If forgiveness is defined as “giving thoroughly” as the early Germanic translation would have it, then it would be a more valuable present if given sparingly, meaningfully, and only when wholly deserved. Rather than automatically dismissing our concerns or issuing a blanket exemption, we might better notice, distinguish, discern, and decide on the appropriateness of what goes on in our homes and communities. In this way, we would be taking responsibility—not for the acts of others, but for our small part in the co-creation or our world and our reality.
Another way to define forgiveness is ceasing to feel anger or resentment. This may be what most of us think of first when we tell someone we forgive them, signaling that we’re ready to stop being angry and we’re willing to let the issue or peeve go, even if damage may have been done. The German government asked for forgiveness from the Jewish community in hopes of advancing reconciliation after the Nazi atrocities in World War II. Couples forgive themselves and each other after an argument, clearing the air for a fresh perspective or a sweet mending.

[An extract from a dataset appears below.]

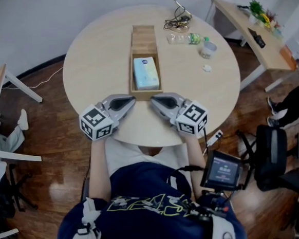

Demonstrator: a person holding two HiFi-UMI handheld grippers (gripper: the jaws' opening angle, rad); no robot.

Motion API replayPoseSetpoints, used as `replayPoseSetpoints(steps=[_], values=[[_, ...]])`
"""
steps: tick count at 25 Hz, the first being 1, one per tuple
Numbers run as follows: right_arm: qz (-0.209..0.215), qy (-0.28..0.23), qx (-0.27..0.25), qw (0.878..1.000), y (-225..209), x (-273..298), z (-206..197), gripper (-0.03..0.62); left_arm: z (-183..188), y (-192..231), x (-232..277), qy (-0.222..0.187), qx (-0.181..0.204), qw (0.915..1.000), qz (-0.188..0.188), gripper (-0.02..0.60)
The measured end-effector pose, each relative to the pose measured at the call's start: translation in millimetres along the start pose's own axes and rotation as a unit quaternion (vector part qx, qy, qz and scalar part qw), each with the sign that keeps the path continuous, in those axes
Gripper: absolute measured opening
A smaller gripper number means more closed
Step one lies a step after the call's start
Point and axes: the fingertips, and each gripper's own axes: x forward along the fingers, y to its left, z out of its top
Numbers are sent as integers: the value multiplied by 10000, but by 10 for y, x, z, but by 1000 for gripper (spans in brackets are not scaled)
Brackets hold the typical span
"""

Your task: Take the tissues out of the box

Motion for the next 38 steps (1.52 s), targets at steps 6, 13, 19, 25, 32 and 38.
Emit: replayPoseSetpoints(steps=[6,13,19,25,32,38], values=[[13,-4,-22,10000,3,-8,-3,6,4,-8,2,-16,10,10000,6,0],[11,-59,25,10000,17,-28,30,6,6,-8,0,-2,21,10000,-11,0],[55,-215,187,9996,46,-81,82,5,12,-12,17,-1,-27,10000,22,0],[38,-407,118,9991,73,-142,169,4,11,-36,33,14,33,10000,-15,0],[-564,-745,-290,9952,-69,-235,469,3,5,-27,30,-2,10,10000,15,0],[-886,-824,-89,9926,-250,-156,522,207,14,-42,42,-7,47,10000,-11,0]])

Even the most peace-loving and spiritual among us, however, should still take into account the occasional value of natural, temporary, conditional and directed anger. At its healthiest, anger is distress abated or eased through conscious application. It is a life-affirming passion to protect and correct a situation and can act as a kind of medicine when employed to prevent or remedy an injustice. Anger is a capacity that evolved over the course of millions of years to help motivate us to defend life and halt wrongs, not to demonstrate prejudice, wreak vengeance or vent displeasure. It is intended for relief and resolution, not for punishment and vengeance.
All too often, of course, our anger is indeed misplaced. And even when it isn’t, it is unhealthy to the degree that we hold onto it, rather than utilizing it to fuel ourselves to the point of resolution. Resentment is even more problematic. It has absolutely no positive value or function, benefiting neither the person who is resentful, nor the object of the bitterness. Resentment is the frustration, envy, discomfort and distress that we’ve failed to address or act upon. Like unresolved anger, it can distort, handicap or even poison us and the best of our intentions.
Nature and the anima teach us to purge ourselves of all such feelings, and to explore, understand, engage and then work to rectify that about which we are angry. It helps neither us nor the world to pardon or ignore those acts and conditions that we know to be harmful. On the other hand, neither does it serve the community, earth or us to sustain and nurse that anger. Hostility endangers not only the fabric of relationship and tribe, but the attendant stress can severely damage our emotional and physical health, our peace of mind, and therefore our very lives. It’s a good idea to keep in mind such effects on our own wellbeing—as well as the severity of a wrong or the degree of repentance—whenever deciding what, why and when to forgive.
Whenever prudent and justified, forgiveness is a blessing of resolution and relief for all concerned. At its best, it is not so much what we afford others as it is a gift to ourselves.